* **Your assignment**: Return every line of the data that contains the string "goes".
□ □ □ □ □
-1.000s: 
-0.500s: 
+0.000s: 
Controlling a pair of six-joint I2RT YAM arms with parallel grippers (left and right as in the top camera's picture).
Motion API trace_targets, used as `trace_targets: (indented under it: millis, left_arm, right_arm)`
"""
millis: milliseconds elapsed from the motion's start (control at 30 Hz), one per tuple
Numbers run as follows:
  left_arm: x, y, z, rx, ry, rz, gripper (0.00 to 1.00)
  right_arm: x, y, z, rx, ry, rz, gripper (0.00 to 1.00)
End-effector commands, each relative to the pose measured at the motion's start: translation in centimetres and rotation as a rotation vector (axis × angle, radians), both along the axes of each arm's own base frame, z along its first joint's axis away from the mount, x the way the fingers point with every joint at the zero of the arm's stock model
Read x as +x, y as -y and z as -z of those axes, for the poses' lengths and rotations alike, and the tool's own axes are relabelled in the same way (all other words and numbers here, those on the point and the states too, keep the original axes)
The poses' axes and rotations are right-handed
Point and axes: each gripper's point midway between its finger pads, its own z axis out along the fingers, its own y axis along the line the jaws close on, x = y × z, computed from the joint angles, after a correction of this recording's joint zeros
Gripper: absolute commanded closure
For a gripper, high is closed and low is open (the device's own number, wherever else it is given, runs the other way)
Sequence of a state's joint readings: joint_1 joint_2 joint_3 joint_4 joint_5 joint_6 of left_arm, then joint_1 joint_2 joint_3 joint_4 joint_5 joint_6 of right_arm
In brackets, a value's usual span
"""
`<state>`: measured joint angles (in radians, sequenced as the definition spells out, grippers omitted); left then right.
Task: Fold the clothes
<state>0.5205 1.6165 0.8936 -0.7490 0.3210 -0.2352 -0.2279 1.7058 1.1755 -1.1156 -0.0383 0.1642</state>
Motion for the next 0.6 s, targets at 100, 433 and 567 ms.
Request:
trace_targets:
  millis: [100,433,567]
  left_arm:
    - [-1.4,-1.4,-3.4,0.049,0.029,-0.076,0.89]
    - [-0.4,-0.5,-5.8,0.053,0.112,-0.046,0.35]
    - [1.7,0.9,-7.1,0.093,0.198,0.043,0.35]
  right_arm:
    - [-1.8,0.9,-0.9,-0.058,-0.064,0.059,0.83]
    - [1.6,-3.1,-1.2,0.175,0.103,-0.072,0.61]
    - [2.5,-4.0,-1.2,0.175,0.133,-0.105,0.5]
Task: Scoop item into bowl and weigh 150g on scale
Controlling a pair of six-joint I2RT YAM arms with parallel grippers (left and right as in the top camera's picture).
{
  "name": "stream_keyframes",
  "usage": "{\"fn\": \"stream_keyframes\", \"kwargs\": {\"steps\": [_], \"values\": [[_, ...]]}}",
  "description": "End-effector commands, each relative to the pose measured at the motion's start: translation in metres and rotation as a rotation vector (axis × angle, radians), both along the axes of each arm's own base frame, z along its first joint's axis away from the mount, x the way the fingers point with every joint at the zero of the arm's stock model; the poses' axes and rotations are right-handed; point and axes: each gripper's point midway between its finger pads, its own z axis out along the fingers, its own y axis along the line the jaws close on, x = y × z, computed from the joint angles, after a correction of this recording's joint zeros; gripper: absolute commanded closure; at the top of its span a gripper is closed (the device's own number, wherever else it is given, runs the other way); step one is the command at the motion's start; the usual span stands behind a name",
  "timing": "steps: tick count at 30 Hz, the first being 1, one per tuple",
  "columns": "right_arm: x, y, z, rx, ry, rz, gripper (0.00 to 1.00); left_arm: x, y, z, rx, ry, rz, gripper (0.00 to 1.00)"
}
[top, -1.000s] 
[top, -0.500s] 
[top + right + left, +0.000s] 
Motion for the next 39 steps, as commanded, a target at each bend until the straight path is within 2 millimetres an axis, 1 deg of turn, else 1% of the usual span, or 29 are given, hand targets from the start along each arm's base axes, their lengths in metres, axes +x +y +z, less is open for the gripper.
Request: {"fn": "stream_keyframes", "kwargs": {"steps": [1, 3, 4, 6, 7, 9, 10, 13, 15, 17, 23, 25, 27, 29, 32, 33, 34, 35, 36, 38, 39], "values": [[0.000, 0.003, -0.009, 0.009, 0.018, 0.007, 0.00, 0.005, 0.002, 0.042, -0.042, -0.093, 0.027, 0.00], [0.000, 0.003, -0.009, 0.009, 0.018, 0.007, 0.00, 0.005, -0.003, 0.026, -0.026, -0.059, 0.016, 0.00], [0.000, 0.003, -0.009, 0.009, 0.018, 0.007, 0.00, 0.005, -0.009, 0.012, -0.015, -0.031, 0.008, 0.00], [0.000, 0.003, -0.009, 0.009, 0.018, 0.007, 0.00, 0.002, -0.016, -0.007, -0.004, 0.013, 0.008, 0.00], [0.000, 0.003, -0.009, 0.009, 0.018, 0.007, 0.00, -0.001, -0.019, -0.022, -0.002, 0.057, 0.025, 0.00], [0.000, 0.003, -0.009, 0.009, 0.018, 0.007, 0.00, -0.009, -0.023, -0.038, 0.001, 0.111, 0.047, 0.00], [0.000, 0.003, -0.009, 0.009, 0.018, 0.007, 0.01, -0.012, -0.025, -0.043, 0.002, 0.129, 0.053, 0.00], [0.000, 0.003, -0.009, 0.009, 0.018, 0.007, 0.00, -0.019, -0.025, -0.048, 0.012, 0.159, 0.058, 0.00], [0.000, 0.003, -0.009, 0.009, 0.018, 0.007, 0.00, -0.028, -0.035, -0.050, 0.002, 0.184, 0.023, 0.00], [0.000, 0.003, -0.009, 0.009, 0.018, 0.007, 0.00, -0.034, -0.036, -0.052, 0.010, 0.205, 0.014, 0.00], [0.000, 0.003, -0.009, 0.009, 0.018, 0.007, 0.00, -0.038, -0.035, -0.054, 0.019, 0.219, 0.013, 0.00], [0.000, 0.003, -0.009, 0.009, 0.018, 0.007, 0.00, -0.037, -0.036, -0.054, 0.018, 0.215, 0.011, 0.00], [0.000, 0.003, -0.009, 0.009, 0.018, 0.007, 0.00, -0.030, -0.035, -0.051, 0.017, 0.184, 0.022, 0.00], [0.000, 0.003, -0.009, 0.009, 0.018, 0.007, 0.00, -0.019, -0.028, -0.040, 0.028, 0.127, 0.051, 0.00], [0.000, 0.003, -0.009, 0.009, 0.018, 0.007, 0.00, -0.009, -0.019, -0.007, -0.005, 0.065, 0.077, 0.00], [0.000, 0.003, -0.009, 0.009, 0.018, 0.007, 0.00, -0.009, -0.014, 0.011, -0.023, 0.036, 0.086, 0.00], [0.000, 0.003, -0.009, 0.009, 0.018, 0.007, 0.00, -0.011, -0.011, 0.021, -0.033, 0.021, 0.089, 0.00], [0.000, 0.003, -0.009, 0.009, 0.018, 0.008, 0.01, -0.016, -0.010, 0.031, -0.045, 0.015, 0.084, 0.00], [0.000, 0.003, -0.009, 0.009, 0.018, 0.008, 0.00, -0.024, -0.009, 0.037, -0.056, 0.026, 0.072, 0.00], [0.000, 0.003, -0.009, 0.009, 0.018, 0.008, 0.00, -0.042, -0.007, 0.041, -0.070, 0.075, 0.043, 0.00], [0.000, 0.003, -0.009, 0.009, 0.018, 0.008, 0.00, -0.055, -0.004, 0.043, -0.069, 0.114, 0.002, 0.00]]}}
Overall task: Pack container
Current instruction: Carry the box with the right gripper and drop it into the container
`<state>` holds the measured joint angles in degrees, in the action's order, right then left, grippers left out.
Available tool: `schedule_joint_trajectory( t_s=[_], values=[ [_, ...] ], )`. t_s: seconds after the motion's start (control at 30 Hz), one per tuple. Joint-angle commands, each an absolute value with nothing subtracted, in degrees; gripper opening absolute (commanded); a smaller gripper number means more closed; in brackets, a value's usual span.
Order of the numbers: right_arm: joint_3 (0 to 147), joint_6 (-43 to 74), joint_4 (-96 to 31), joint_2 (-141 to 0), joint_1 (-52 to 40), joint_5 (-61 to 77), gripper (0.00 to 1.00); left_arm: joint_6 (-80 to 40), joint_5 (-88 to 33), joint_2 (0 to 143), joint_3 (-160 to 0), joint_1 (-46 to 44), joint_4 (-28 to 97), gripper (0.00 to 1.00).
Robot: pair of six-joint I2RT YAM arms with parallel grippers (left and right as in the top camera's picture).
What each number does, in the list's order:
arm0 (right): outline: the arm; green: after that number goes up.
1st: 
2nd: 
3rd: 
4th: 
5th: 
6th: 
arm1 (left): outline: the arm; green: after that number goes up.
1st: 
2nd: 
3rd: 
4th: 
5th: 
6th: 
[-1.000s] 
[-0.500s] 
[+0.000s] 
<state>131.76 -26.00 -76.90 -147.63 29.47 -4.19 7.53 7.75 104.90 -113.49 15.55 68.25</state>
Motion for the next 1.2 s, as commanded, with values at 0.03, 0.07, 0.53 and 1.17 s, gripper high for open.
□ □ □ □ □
* **Answer space**:
arm0 (right): outline: the arm; green: after that number goes up.
arm1 (left): outline: the arm; green: after that number goes up.

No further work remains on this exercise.